As regards Chinese intelligence in global perspective
全球视野下的中国人智力
Below is another table with a list of countries representing a typical sample of the developed countries that China is striving to become; and the emerging nations (BRIC’s and SE Asian) with which China is typically compared.
下面这个表展示了发达国家大体的数据,也就是中国正在努力成为的地区;以及正在崛起的地区(金砖四国以及东南亚)与中国数据作个对比。
(1) Assuming that average Chinese IQ is now 101-102:
(1)假设中国的平均IQ现在是101-102之间:
Means that it is approximately equivalent to the German IQ of 101.5 (with the typical East Asian bias towards better numerical and worse verbal scores).
换言之中国目前的IQ水平和德国(101.5)水平相当(东亚地区往往在数学上高分而在文字上是短板)。
As of today, this IQ level is still somewhat below those of other developed East Asian nations be they Korean, Japanese, or Han majority. It is also slightly below the results of Australians, Canadians, native Germans and white Americans; and approximately equal to the results of native Britons and French.
Relative to the BRIC’s, the Chinese average IQ is substantially ahead of Russia (95.3) and greatly ahead of Brazil (85.2). As for India, whose average IQ is 75.4 according to PISA results from two fairly rich provinces, there is simply no comparison whatsoever. As I have indeed pointed out on numerous occasions.

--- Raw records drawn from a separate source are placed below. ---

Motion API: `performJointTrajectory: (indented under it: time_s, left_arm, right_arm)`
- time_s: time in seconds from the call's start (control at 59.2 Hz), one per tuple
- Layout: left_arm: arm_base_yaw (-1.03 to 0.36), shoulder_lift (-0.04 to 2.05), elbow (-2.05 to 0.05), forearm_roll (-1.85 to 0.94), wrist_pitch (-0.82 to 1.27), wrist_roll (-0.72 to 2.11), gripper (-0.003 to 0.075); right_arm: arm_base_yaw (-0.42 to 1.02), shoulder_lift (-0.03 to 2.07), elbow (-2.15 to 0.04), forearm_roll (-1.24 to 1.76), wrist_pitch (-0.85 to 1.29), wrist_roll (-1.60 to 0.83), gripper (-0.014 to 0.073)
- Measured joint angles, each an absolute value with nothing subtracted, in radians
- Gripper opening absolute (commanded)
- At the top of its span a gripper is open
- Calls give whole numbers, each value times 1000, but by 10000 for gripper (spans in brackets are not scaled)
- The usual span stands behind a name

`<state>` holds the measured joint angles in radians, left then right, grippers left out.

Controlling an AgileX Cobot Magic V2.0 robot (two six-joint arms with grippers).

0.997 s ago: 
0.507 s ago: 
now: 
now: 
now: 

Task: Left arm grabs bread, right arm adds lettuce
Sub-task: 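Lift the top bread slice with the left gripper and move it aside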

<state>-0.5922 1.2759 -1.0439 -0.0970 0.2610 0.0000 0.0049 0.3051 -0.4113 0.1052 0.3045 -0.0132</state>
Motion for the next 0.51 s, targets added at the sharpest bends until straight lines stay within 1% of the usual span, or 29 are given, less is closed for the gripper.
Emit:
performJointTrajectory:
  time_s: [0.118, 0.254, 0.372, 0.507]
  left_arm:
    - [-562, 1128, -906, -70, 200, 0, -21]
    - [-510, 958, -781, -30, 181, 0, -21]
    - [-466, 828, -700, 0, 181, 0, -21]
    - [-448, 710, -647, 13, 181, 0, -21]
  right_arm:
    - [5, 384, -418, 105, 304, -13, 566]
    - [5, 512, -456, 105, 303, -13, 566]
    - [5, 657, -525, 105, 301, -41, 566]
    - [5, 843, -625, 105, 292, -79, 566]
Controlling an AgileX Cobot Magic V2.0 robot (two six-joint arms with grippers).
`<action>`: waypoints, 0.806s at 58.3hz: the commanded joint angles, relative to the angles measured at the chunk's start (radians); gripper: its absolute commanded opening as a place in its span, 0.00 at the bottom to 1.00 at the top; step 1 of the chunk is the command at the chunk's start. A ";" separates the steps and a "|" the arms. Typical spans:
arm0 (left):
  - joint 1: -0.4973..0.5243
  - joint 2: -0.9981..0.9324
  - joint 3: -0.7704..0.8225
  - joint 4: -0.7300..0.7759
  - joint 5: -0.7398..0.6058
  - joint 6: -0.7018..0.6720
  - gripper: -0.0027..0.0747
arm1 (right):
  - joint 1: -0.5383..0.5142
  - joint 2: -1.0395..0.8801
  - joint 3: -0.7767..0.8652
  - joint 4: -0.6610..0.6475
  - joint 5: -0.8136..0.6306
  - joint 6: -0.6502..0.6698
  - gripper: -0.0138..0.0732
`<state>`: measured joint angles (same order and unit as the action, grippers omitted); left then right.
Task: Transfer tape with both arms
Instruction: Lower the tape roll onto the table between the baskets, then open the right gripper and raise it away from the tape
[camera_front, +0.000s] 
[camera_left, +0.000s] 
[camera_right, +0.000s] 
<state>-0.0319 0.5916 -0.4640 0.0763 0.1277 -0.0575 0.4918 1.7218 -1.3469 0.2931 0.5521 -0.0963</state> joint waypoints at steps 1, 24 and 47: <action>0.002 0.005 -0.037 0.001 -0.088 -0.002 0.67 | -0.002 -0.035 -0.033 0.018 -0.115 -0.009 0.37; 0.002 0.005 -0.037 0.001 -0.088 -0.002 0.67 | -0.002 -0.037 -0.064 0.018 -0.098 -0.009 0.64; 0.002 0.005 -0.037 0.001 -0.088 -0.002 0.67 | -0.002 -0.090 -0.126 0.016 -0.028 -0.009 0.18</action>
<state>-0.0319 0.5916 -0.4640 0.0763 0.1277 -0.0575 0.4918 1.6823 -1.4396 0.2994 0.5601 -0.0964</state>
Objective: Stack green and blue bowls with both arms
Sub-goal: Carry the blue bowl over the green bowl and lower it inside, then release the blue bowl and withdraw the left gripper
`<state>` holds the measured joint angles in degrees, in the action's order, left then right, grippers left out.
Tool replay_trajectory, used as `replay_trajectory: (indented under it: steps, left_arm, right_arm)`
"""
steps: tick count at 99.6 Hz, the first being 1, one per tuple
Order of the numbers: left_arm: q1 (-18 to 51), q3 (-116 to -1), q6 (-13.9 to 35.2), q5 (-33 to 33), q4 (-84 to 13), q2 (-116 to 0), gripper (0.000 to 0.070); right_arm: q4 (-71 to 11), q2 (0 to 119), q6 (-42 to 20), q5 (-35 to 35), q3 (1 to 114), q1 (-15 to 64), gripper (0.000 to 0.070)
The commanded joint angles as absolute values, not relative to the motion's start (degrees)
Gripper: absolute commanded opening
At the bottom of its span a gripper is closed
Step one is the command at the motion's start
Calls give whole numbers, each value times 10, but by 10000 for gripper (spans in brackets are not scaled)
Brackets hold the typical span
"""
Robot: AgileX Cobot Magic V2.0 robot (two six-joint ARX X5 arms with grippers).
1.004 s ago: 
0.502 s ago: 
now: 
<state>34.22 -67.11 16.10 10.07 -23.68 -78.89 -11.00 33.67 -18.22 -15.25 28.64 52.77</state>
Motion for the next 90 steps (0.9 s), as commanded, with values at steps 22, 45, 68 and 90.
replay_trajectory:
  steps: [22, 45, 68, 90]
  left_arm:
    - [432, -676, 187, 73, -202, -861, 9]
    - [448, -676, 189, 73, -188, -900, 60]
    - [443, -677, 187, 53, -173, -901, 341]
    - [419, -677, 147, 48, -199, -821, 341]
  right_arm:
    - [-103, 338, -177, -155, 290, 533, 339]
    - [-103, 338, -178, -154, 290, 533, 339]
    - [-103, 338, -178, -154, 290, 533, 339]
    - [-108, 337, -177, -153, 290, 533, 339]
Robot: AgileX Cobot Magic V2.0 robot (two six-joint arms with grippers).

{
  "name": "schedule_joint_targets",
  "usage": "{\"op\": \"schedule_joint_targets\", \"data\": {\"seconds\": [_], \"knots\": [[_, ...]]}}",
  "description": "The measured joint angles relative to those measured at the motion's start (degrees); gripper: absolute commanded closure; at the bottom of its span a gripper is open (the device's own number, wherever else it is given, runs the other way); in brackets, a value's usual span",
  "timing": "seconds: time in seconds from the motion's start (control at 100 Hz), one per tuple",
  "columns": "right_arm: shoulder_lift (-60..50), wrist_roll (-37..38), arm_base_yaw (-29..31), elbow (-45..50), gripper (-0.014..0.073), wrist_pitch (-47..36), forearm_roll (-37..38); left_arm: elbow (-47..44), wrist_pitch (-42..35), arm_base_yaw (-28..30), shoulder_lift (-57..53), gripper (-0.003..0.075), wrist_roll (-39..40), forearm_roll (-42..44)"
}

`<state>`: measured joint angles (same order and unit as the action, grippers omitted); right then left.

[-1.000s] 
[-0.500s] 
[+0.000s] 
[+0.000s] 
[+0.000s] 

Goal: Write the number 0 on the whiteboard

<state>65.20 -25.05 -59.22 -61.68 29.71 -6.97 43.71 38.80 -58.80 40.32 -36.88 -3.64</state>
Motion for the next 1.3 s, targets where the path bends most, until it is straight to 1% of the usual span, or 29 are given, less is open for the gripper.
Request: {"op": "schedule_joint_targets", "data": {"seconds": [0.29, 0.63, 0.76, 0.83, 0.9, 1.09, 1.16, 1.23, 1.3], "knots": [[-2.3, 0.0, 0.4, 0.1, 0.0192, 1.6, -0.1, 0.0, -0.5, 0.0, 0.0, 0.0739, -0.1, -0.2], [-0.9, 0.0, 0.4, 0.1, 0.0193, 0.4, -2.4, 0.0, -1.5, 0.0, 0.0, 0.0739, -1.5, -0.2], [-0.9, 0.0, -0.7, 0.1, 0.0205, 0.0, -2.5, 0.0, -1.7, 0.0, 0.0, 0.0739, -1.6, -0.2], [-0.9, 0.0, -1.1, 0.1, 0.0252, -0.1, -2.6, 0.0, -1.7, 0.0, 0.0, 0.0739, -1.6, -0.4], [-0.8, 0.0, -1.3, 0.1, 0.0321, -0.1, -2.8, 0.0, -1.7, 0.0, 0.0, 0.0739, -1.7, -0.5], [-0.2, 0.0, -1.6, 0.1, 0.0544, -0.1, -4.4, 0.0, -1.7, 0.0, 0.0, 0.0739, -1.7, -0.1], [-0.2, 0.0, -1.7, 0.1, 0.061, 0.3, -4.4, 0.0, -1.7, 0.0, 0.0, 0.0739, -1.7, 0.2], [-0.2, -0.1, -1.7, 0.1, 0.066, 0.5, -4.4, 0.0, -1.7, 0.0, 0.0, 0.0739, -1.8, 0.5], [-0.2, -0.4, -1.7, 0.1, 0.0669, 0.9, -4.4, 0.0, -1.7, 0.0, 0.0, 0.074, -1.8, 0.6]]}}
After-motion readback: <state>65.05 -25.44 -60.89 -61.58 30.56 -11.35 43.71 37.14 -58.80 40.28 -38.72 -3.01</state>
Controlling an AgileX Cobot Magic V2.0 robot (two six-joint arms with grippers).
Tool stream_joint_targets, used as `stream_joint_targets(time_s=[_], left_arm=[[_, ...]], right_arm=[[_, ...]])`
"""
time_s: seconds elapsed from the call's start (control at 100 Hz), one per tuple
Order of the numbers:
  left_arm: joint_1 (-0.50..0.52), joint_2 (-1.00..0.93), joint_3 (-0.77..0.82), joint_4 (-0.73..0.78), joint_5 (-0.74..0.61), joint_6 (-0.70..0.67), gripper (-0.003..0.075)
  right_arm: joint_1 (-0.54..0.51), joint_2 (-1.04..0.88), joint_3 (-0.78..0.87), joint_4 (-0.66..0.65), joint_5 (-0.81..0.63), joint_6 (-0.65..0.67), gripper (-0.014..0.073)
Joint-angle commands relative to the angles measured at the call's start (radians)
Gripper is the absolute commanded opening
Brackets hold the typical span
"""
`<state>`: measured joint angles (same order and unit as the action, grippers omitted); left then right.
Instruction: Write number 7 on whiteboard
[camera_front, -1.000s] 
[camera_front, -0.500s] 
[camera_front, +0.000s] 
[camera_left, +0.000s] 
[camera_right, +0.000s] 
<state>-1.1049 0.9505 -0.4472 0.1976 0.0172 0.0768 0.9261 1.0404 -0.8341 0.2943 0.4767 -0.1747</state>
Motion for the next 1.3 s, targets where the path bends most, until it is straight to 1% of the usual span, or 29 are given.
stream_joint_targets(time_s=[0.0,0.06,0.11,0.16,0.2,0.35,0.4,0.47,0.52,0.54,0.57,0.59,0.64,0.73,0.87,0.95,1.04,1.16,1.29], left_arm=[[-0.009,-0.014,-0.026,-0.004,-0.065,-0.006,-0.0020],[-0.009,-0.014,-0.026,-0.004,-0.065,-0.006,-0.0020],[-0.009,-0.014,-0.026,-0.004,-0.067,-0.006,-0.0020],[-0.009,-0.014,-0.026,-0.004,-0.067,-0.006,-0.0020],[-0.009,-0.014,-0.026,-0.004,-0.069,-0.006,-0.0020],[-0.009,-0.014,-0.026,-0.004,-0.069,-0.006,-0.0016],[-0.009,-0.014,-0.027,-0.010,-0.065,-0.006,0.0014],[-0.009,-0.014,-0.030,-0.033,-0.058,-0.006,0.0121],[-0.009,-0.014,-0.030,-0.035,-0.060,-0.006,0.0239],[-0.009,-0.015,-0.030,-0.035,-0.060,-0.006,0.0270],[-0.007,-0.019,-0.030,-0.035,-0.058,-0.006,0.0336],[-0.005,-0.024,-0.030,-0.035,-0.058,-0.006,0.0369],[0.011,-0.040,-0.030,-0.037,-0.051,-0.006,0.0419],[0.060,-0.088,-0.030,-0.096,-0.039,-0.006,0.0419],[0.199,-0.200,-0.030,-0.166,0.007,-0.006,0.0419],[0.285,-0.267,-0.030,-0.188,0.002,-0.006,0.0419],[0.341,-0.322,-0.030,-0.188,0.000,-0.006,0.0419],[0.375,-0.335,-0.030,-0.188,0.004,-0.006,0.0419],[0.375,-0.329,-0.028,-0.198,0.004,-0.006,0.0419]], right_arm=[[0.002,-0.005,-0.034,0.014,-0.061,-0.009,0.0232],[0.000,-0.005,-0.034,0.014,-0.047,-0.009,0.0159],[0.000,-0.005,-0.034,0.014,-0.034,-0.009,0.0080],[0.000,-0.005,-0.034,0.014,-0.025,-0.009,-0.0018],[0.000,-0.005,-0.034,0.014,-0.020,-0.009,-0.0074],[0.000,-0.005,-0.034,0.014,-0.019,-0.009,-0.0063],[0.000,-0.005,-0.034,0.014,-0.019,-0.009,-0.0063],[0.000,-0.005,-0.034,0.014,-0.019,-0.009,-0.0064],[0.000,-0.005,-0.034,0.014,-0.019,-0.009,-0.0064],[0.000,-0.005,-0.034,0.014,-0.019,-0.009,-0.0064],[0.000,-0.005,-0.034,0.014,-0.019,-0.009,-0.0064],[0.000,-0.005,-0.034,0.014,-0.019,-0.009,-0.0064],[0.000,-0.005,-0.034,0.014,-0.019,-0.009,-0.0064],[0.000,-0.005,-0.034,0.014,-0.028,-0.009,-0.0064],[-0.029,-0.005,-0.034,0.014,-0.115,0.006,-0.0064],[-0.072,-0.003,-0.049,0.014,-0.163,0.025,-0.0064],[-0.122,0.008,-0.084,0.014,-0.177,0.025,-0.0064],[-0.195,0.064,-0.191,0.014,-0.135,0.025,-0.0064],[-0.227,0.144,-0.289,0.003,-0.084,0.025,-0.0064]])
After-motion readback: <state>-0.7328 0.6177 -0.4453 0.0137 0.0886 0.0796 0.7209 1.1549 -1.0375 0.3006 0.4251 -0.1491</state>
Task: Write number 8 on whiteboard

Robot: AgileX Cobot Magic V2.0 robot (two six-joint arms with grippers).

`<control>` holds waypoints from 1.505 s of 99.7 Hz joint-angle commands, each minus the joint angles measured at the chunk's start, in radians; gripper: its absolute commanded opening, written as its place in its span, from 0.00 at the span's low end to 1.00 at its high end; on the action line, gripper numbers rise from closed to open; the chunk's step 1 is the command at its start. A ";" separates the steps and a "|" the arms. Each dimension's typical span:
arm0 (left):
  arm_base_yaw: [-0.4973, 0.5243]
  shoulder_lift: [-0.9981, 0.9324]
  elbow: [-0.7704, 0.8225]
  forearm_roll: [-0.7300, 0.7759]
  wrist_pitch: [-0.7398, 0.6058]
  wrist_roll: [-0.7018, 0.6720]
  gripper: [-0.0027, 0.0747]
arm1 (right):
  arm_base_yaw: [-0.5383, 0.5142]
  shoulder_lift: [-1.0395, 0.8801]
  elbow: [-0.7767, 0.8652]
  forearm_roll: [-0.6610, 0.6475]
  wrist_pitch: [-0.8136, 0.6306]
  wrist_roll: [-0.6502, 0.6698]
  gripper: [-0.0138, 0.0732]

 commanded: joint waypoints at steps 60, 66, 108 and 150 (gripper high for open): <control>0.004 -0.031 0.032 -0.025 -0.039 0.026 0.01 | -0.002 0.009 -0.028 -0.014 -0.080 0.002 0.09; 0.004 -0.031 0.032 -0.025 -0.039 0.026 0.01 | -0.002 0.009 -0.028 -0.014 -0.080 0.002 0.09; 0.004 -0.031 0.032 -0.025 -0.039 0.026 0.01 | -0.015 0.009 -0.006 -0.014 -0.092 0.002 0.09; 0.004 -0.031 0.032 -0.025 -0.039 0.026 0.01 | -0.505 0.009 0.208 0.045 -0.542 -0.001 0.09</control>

(2) Needless to say this is an extremely good result that practically ensures convergence to developed country levels within a reasonable time frame. This is especially true because as is almost always the case, there exists a positive feedback loop with greater development pushing average Chinese IQ to its genetic “ceiling” of approximately 105-108. That in turn will further raise the capacity of Chinese labor for skills absorption and even greater productivity.
The commentator Jing graciously provided the list of all the 12 Chinese provinces that participated in the PISA 2009 study. They were: Tianjin, Shanghai, Beijing, Jiangsu, Zhejiang, Jilin, Hubei, Hebei, Hainan, Sichuan, Yunnan, Ningxia.
This allowed me to make an interesting conclusion. No matter whether you weigh the provincial IQ scores above by population or not, the difference between the 12 provinces and China on average is only about 0.5 points in favor of the 12 provinces. This means that the PISA sample is actually pretty good and that China’s PISA-derived IQ is in fact about 102.5 or so.